- _YOUR INSTRUCTIONS_: Once the line containing "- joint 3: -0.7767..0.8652" is found in the records below, return it and each following line exactly, up to and including the line containing "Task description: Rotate", and nothing else.

(DATASET RECORDS)

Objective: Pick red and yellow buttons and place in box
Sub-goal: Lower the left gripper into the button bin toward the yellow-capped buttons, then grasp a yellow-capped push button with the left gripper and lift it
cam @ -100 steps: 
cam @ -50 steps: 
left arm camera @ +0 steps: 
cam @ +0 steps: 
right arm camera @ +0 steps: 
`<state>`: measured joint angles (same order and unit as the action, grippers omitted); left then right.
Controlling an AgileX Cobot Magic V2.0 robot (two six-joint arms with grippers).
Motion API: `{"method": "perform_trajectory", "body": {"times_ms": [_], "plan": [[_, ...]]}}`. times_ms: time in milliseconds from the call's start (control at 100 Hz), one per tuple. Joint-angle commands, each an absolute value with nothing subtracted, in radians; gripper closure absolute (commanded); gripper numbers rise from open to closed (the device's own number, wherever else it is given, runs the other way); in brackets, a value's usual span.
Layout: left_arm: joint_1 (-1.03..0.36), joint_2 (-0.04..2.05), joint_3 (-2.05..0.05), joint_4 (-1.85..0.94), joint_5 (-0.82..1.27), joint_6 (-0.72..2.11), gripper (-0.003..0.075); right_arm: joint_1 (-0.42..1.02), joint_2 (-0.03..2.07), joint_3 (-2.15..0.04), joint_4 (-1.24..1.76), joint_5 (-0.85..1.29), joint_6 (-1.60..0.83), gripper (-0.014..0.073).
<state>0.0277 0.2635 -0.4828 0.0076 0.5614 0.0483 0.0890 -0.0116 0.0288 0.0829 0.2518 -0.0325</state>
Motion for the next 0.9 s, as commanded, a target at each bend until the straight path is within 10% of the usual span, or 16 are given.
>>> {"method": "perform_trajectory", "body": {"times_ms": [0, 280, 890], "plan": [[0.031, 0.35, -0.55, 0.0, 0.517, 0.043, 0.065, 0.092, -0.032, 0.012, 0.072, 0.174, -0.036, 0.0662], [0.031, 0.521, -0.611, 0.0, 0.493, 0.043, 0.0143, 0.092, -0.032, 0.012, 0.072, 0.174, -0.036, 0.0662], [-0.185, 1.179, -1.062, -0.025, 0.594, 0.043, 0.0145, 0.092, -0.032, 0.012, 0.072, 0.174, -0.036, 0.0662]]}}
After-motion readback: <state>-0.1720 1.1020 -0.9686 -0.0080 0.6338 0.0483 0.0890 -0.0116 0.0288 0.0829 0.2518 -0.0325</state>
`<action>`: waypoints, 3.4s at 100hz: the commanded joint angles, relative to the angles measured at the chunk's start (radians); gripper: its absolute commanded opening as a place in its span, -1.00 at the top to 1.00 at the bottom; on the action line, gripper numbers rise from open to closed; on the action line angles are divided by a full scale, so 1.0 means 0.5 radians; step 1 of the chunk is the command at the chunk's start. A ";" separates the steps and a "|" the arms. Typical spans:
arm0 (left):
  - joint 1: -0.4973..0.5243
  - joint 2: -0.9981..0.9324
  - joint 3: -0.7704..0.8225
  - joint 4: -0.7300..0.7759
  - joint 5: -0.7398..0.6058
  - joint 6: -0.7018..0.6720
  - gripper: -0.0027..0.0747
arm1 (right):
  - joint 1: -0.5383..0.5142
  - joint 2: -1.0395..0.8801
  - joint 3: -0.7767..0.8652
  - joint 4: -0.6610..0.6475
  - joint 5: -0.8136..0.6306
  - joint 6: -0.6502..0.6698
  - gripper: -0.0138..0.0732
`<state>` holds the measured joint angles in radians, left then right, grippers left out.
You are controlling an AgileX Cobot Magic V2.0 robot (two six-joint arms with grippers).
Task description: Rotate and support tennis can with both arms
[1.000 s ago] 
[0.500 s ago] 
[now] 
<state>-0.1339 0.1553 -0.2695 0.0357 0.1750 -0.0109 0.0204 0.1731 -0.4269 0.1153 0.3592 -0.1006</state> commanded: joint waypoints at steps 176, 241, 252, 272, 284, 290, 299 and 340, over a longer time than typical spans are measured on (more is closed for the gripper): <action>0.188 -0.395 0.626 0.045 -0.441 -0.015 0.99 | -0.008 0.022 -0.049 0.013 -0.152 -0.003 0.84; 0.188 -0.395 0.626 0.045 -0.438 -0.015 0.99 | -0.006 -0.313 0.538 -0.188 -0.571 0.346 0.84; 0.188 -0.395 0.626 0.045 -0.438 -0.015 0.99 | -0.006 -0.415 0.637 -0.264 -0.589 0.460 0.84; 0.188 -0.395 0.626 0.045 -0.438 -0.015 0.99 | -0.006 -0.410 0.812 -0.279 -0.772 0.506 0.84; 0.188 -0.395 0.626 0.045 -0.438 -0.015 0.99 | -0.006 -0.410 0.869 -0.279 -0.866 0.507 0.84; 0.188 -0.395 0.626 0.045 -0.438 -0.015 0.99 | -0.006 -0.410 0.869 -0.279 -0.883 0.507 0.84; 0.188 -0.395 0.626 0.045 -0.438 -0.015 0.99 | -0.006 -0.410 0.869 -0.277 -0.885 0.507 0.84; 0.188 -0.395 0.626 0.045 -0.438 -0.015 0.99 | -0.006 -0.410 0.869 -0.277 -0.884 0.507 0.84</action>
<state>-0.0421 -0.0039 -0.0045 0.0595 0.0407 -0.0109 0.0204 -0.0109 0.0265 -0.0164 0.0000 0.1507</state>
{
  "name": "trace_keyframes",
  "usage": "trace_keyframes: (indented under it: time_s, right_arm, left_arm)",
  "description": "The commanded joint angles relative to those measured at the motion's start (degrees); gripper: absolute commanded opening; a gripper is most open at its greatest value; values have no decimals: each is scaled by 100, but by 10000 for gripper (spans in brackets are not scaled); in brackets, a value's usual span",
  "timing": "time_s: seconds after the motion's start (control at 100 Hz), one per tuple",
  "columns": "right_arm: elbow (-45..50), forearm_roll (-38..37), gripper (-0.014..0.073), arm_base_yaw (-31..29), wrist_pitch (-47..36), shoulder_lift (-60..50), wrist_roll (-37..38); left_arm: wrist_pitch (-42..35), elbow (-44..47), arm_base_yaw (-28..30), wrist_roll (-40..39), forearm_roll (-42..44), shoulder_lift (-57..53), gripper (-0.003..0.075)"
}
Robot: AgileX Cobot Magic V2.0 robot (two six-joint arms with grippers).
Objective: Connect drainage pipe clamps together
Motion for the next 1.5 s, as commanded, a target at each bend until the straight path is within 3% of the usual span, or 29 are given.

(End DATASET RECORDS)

- _SOLUTION_:
  - joint 3: -0.7767..0.8652
  - joint 4: -0.6610..0.6475
  - joint 5: -0.8136..0.6306
  - joint 6: -0.6502..0.6698
  - gripper: -0.0138..0.0732
`<state>` holds the measured joint angles in radians, left then right, grippers left out.
You are controlling an AgileX Cobot Magic V2.0 robot (two six-joint arms with grippers).
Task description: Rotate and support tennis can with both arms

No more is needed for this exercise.